* [DATASET SECTION]:
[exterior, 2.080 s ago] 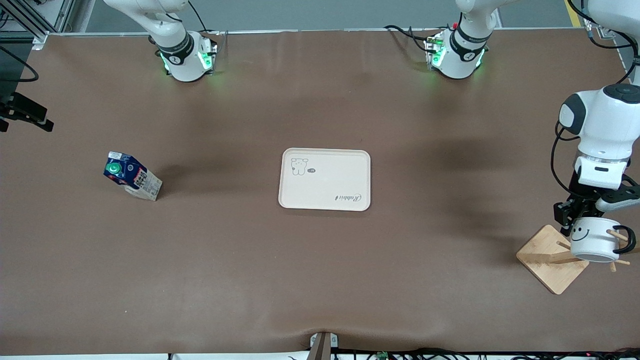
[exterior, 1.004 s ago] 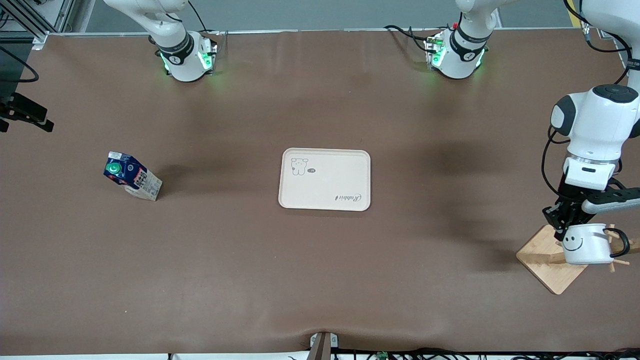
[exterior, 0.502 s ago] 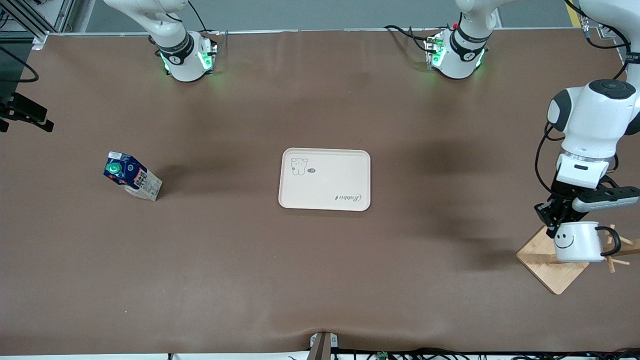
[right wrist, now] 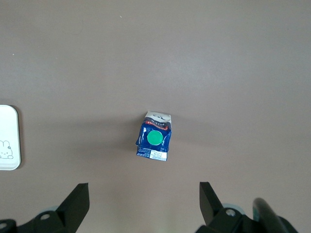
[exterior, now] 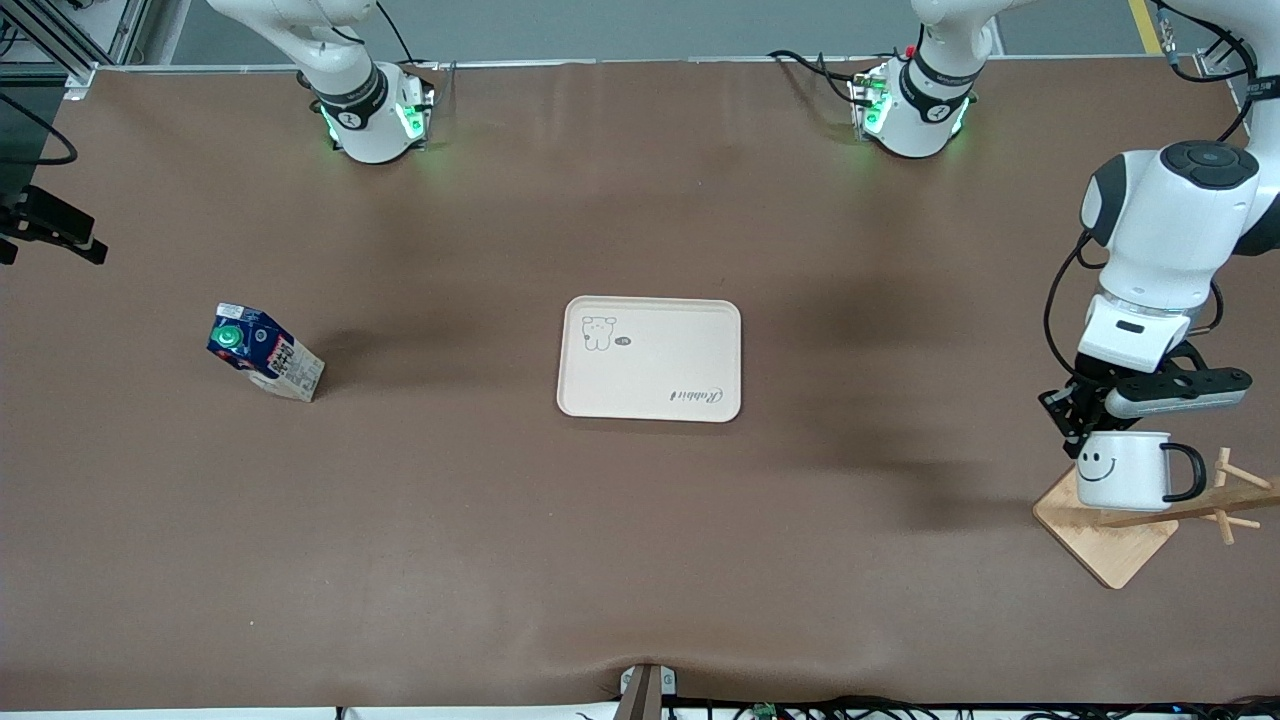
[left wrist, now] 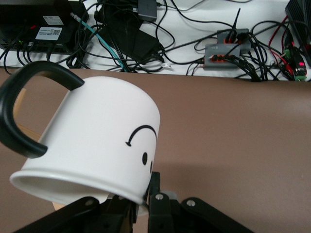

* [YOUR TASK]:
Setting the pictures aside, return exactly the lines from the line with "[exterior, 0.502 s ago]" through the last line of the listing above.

* [WRITTEN RESPONSE]:
[exterior, 0.502 s ago] 
[right wrist, now] 
[exterior, now] 
[left wrist, now] 

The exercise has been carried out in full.